A surgical technique is presented which combines both the abdominal and vaginal approaches to radical hysterectomy with significant modifications to allow it to be named "retroperitoneal" radical hysterectomy. Small oblique skin incisions are made 1 cm superior to the inguinal ligament exposing the retroperitoneal structures. The round ligament, uterine artery, ovarian vessels, and cardinal ligament are divided without entering the peritoneal cavity. The remainder of the procedure is completed by a modified Schauta technique. Eight patients with Stage I cancer of the cervix underwent this operation. The expected surgery time should be 3 1/2-4 hr once the surgical team becomes familiar with the procedure, with a blood loss similar to that of the Meigs procedure.
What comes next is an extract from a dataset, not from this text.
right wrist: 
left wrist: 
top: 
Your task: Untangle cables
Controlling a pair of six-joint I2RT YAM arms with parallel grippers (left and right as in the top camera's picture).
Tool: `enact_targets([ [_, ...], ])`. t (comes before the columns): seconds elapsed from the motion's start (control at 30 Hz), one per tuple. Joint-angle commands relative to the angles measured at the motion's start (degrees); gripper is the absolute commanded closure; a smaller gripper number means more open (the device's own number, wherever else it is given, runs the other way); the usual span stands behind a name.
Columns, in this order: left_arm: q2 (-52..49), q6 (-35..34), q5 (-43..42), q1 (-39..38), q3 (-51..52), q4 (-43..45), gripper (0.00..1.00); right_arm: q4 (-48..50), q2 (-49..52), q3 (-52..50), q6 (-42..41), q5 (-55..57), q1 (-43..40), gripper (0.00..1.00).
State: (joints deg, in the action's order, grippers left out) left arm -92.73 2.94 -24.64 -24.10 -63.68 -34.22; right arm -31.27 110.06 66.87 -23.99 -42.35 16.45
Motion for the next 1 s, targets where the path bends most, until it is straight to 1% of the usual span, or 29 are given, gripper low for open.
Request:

Patients tolerated the procedure with minimal discomfort. Total hospital days was limited to 4 days or less in all but the first patient. One patient was discharged on the evening of surgery. No significant complications were reported except some degree of bladder atony that required self-catheterization for a short period of time. We believe that this surgical procedure fulfills the principles of a radical abdominal hysterectomy with less operative time and shorter hospital stay, and employs conventional surgical skills.